Polydopamine/Carbon Black/Carbon Nanofiber/Thermoplastic Polyurethane Composite Nanofiber Strain Sensor with Ultrahigh Loading Rate for Human Activity Monitoring

Developing flexible wearable strain sensors that combine high performance and cost-effectiveness remains a challenge. We proposed the polarity-induced adsorption theory based on the like dissolves like principle, which can dramatically increase the loading rate of carbon nanomaterials on TPU electrospun nanofiber substrates, and constructed flexible PDA/CB/CNF/TPU strain sensors (PCCT) with dual-mode three-dimensional nanobrush-bridging structures of binary carbon-based active filler through the introduction of a binary mixed dispersant system.
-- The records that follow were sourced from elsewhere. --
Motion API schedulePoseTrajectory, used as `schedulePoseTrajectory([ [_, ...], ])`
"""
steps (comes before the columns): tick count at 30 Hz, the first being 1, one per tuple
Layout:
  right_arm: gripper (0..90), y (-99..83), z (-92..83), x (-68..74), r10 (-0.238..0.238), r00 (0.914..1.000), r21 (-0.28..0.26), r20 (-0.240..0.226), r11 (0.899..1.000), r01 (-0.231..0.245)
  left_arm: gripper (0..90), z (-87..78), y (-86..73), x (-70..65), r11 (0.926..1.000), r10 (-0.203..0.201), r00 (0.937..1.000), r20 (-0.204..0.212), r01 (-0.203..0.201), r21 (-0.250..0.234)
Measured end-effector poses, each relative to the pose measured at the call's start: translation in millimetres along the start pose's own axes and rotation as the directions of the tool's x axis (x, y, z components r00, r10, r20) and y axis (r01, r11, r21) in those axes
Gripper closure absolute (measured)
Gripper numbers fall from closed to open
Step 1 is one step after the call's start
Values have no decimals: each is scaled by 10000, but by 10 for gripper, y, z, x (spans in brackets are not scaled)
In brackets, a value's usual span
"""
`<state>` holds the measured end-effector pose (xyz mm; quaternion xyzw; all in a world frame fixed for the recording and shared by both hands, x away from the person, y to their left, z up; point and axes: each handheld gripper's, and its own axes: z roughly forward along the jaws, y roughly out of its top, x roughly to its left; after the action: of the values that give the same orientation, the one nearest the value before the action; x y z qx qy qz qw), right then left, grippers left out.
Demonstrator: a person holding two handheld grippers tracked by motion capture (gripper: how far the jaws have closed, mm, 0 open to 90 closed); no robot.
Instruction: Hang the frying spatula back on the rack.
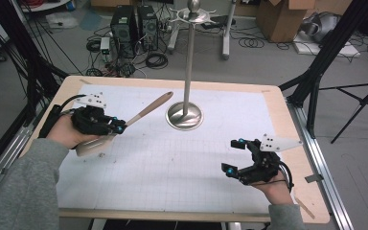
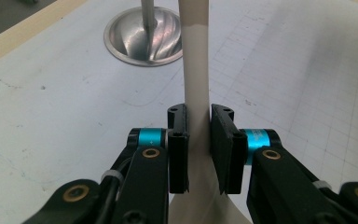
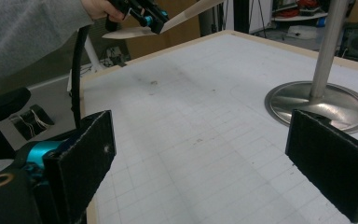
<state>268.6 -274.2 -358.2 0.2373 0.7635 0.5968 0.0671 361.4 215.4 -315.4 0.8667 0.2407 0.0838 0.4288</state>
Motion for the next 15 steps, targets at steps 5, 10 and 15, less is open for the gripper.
schedulePoseTrajectory([
  [5,74,34,48,36,-166,9998,-10,-141,9999,166,769,33,14,88,10000,-52,9999,-96,52,2],
  [10,74,46,69,37,-170,9996,73,-236,9998,172,769,-7,44,141,9999,76,10000,-59,-77,-129],
  [15,74,41,75,20,-266,9996,207,-130,9994,269,770,-132,75,198,9990,326,9987,-394,-338,-290],
])
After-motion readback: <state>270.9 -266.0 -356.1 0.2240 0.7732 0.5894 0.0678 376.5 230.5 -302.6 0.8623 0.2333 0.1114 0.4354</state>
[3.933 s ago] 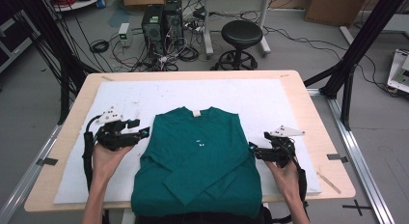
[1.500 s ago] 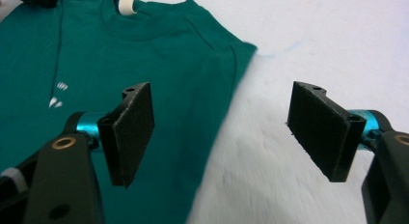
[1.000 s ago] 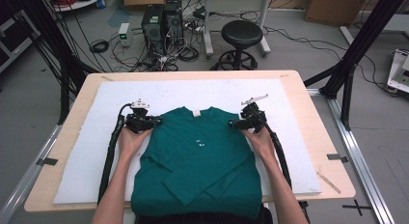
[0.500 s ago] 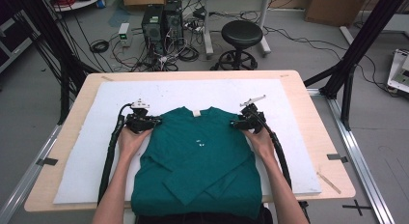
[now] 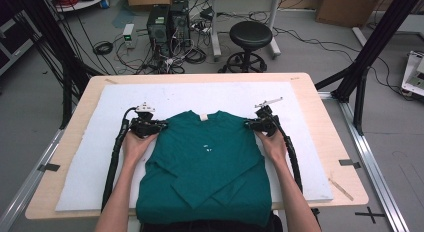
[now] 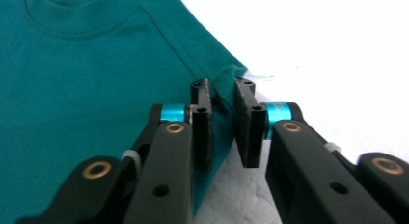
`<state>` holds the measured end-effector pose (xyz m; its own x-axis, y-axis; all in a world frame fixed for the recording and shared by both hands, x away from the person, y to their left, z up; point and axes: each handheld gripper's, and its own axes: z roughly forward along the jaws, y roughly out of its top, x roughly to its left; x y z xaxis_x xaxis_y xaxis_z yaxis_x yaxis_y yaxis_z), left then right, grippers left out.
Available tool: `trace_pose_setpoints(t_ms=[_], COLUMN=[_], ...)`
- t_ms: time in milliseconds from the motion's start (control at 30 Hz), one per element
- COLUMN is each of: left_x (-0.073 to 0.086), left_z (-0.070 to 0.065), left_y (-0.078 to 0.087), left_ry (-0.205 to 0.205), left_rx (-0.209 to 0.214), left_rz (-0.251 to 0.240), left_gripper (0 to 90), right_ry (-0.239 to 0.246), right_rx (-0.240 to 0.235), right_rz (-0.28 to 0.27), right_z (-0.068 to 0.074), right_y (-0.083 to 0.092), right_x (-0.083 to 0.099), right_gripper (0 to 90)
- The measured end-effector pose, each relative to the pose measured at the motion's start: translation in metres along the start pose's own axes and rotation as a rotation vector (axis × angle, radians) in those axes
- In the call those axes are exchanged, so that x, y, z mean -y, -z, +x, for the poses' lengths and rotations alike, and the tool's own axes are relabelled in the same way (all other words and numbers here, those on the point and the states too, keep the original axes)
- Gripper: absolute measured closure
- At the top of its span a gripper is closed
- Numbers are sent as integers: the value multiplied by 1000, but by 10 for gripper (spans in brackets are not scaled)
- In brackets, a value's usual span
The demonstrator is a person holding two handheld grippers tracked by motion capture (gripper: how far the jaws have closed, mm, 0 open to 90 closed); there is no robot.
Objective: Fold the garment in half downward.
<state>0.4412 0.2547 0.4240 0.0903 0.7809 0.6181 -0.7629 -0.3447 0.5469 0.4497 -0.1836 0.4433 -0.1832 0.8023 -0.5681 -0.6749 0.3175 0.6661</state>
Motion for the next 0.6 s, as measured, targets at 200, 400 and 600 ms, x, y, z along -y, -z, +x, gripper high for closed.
trace_pose_setpoints(t_ms=[200,400,600], left_x=[0,-1,-10], left_z=[0,-1,-11], left_y=[0,1,13], left_ry=[1,-8,-34], left_rx=[0,-4,-18], left_rz=[-1,1,-29], left_gripper=[828,831,841], right_ry=[-26,-22,-11], right_rx=[-14,-14,-1], right_rz=[-5,-8,-49], right_z=[-3,-3,3], right_y=[0,1,16], right_x=[1,0,-6], right_gripper=[846,847,846])
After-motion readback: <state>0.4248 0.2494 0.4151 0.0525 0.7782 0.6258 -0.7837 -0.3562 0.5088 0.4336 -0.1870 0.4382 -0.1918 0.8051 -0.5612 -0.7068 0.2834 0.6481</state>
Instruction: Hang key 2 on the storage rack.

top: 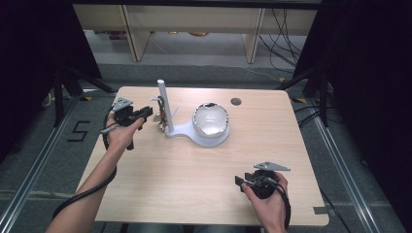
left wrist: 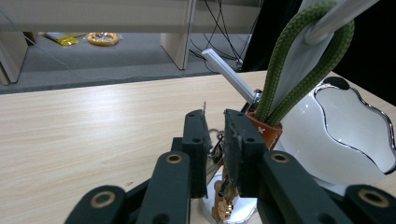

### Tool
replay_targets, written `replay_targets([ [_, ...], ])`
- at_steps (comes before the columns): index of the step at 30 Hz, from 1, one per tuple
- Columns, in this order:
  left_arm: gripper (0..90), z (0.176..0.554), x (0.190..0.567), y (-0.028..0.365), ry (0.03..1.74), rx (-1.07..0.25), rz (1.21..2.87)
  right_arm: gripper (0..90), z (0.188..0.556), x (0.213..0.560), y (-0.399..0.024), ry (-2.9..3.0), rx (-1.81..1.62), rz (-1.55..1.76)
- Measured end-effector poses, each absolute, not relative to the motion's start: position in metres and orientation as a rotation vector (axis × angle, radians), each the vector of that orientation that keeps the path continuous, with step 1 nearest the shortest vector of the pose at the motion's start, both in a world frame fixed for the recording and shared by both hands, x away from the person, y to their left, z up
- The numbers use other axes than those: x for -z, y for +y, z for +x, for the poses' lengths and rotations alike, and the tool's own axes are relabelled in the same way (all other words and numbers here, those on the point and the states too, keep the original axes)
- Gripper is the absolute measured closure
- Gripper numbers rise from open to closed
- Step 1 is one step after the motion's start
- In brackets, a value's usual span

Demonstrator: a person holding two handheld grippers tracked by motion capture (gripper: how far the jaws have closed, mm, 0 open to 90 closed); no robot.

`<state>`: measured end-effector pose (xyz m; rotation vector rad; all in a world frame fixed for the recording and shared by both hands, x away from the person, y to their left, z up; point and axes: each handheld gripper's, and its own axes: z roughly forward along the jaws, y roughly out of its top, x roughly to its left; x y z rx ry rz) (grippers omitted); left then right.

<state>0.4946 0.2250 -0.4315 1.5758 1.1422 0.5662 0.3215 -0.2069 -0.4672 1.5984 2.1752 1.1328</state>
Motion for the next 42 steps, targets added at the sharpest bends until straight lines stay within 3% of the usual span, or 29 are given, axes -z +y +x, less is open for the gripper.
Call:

The trend of similar effects on the loading rate and sheet resistance present for a variety of systems proves the objective existence and applicability of the polarity-induced adsorption theory, and then, the microscopic mechanism of action of the model is analyzed and explained. The optimization scheme summarized on this basis resulted in a PCCT with an ultrahigh carbon nanomaterial loading rate of 59.5% and an ultralow sheet resistance of 68.5 Ω/sq, which enabled the constructed high-density three-dimensional conductive network with synergistic double-bridging structures to demonstrate a full-stretch range of responsiveness (0.12–285%) and high sensitivity (GF = 25.5 (0–100%), 84.3 (100–200%) and 312.4 (200–285%)), realizing the performance enhancement of low-cost devices. Finally, testing of the response to different levels of strain including human joint movements and muscle movements such as blinking proved the practical value and wide range of applications of PCCT in the field of human monitoring.